[MATERIAL PROVIDED — start]

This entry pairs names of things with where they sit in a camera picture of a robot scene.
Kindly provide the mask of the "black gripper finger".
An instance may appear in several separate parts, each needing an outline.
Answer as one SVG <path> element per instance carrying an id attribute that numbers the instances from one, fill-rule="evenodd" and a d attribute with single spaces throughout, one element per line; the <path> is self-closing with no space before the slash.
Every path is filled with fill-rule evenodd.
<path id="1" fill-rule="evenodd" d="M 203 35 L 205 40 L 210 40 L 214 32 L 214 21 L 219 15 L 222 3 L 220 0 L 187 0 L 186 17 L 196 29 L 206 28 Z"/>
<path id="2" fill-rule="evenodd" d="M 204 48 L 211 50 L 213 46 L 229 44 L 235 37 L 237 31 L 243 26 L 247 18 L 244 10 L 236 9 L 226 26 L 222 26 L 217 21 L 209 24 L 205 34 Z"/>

[MATERIAL PROVIDED — finish]

**WHAT TO PRODUCE**
Extract the full listing above without altering anything.

**ANSWER TO THIS PROBLEM**
This entry pairs names of things with where they sit in a camera picture of a robot scene.
Kindly provide the mask of the "black gripper finger".
An instance may appear in several separate parts, each needing an outline.
Answer as one SVG <path> element per instance carrying an id attribute that numbers the instances from one, fill-rule="evenodd" and a d attribute with single spaces throughout, one element per line; the <path> is self-closing with no space before the slash.
Every path is filled with fill-rule evenodd.
<path id="1" fill-rule="evenodd" d="M 203 35 L 205 40 L 210 40 L 214 32 L 214 21 L 219 15 L 222 3 L 220 0 L 187 0 L 186 17 L 196 29 L 206 28 Z"/>
<path id="2" fill-rule="evenodd" d="M 204 48 L 211 50 L 213 46 L 229 44 L 235 37 L 237 31 L 243 26 L 247 18 L 244 10 L 236 9 L 226 26 L 222 26 L 217 21 L 209 24 L 205 34 Z"/>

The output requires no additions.